Secondo la tradizione popolare, se in questi giorni le temperature sono particolarmente basse, significa che l’inverno volgerà presto al termine e la primavera arriverà senza ritardi. Al contrario, se le giornate risultano miti, l’inverno continuerà a lungo.

Le origini della leggenda

La favola più nota racconta di una merla che, per proteggere i suoi pulcini dal freddo intenso, si nascose in un camino per tre giorni. Al termine dell’inverno, i piccoli, completamente neri per la fuliggine, spiegano ancora oggi perché i merli abbiano le piume scure.

Un’altra versione narra che gennaio, mese dispettoso, perseguitava una povera merla con tempeste e gelate. Per sfuggire al freddo, l’uccello si rifugiò fino alla fine del mese, ma gennaio chiese a febbraio di prestargli tre giorni extra di gelo, dando origine ai giorni della merla.

Altre storie storiche legate al fiume Po risalgono al 1740, riportate dallo studioso Sebastiano Pauli. Una narra di un cannone di ghisa, chiamato “merla”, trasportato sul ghiaccio solo in questo periodo; un’altra parla della nobildonna De Merli che attraversava il fiume gelato per raggiungere il marito.

La scienza dice altro

Nonostante la tradizione, le statistiche meteorologiche mostrano che gennaio non è più così prevedibile. In media, dopo la prima decade del mese, le temperature tendono a salire. Negli ultimi anni, il riscaldamento globale ha inoltre modificato i modelli climatici, rendendo meno certo il primato dei Giorni della Merla come i più freddi dell’anno.

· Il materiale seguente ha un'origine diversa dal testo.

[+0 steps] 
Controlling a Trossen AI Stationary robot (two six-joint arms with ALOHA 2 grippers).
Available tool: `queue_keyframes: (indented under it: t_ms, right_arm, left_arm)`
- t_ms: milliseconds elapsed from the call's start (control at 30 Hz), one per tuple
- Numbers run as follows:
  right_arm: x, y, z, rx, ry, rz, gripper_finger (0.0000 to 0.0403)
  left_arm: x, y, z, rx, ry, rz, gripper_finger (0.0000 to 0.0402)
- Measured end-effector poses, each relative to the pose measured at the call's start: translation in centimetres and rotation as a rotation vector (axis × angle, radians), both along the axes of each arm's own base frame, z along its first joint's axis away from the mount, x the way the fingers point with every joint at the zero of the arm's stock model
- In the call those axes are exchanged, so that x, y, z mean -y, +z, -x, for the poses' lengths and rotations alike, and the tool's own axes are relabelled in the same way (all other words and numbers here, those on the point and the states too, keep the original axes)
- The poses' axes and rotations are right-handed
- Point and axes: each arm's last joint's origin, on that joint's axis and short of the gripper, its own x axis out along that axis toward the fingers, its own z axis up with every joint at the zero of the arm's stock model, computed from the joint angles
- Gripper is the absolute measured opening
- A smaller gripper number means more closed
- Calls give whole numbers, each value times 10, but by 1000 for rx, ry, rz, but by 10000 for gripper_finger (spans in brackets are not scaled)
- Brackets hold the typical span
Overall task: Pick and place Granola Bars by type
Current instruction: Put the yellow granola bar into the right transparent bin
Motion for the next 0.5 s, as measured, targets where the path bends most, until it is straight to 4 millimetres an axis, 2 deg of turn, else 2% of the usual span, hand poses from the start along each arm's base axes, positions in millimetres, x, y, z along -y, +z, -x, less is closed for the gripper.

In sintesi, i Giorni della Merla restano un rito popolare che unisce cultura, storia e natura, ma la realtà climatica moderna spesso smonta il mito dei tre giorni di gelo più intenso. Restano comunque un’occasione per osservare il clima di gennaio e, soprattutto, per ricordare le antiche storie che hanno accompagnato generazioni di italiani.